"Léolo", La incontenible fuerza de la imaginación


PAULA CASTILLEJOS
Diagonal




La primera vez que vi Léolo, en el invierno de 1993, salí del cine presa de un extraño hechizo, con una agradable sensación de enajenamiento y, al mismo tiempo, con la certeza de haber visto algo muy grande; una sensación de rapto mental y de haber compartido con personas que hasta unas horas antes no conocía una serie de experiencias de elevada intensidad emocional. Después he vuelto a verla unas cuantas veces y el magnetismo y la fuerza que me subyugaron entonces permanecen ahí, en el fondo de sus imágenes, imperecederos e inmarchitables, como si manaran de su interior.

Léolo es el segundo largometraje del canadiense Jean- Claude Lauzon quien, apenas unos años después de obsequiarnos con este impagable regalo, murió junto a su novia en un accidente de avioneta. Y, antes que otra cosa, es un hermoso poema en prosa, que sólo alguien dotado de un talento excepcional puede escribir, puesto en imágenes que se suceden entre sí al servicio de una hipnótica voz en off.

Cuenta la historia de un niño de extrema sensibilidad que se refugia en la literatura para poner la distancia suficiente entre su mundo y la locura de la vida convencional de las personas que le rodean. Su protagonista, Léolo, de pequeño, leyendo una vez más el único libro que había en su casa, cogió un trozo de papel y escribió: “No intento recordar las cosas que suceden en los libros. Lo único que le pido a un libro es que me inspire energía y valor, que me diga que hay más vida de la que puedo abarcar, que me recuerde la urgencia de actuar”.
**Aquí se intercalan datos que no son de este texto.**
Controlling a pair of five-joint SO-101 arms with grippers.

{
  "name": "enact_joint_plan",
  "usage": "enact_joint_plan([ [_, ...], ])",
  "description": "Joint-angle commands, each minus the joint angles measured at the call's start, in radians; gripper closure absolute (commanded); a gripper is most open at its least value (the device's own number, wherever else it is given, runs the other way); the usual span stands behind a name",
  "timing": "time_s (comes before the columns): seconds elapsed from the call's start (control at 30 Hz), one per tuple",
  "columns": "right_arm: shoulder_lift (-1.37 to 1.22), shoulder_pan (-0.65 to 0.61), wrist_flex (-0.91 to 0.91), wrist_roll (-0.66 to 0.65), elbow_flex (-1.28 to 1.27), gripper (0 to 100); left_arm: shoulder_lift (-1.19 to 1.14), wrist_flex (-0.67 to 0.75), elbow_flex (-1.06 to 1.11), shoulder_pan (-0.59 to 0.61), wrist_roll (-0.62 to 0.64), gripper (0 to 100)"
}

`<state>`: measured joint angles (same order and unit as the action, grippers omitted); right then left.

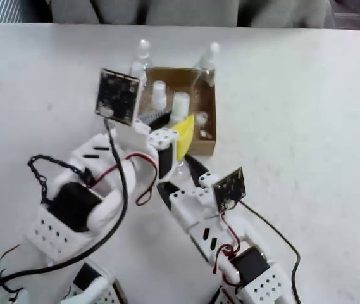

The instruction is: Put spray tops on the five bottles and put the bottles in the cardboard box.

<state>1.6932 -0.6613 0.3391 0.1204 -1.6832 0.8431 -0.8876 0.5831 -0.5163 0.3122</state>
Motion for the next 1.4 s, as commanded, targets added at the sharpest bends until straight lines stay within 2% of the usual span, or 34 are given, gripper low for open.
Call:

Y después siguió leyendo. Eso mismo trasmite la película: energía en estado puro, recursos para enfrentarse a las contrariedades de la vida y la convicción de que hay lecturas que nos pueden ayudar a que ciertas cosas nos afecten lo menos posible y que algunas, llenas de poesía, pueden llegar incluso a embellecer un entorno hostil.

Léolo sabe que vivir en exceso dentro de tu propio mundo puede alejarte de la realidad y de la cordura. Por eso, de cuando en cuando, se repite: “Porque sueño yo no estoy loco. Porque sueño yo no lo estoy”, mientras Tom Waits, como si su música fuera también parte del mantra, canta un fragmento de su canción Cold, cold, ground. Léolo, un día de su infancia vio de frente los ojos de la muerte en una piscina hinchable en cuyo fondo había un tesoro de valor incalculable.

También hay hueco para el amor: Léolo está enamorado de una muchacha inalcanzable, su vecina Bianca, de la que llega a decir: “Entre mi habitación y Sicilia hay 1.889 kilómetros. Entre mi habitación y la de Bianca hay 5,80 metros y, sin embargo, está tan lejos de mí...”. Léolo es, en algunos momentos, una película muy dura. Lo es cuando, después de ver como golpean a su hermano culturista –que, aterrado, es incapaz de defenderse–, descubre que “el miedo habita en lo más profundo de nosotros y que una montaña de músculos o un millar de soldados no podrían cambiar nada”.

Y lo es mucho más cuando muestra cómo un grupo de adolescentes, que esnifan pegamento y toman pastillas, abusan sexualmente de una gata que emite un maullido desgarrador mientras, de fondo, los Rolling Stones interpretan una canción de su disco Let it bleed.

Léolo es una película clave para muchos amantes del cine de toda una generación. Léolo, valga la redundancia, es una película única. Irrepetible. Y genial.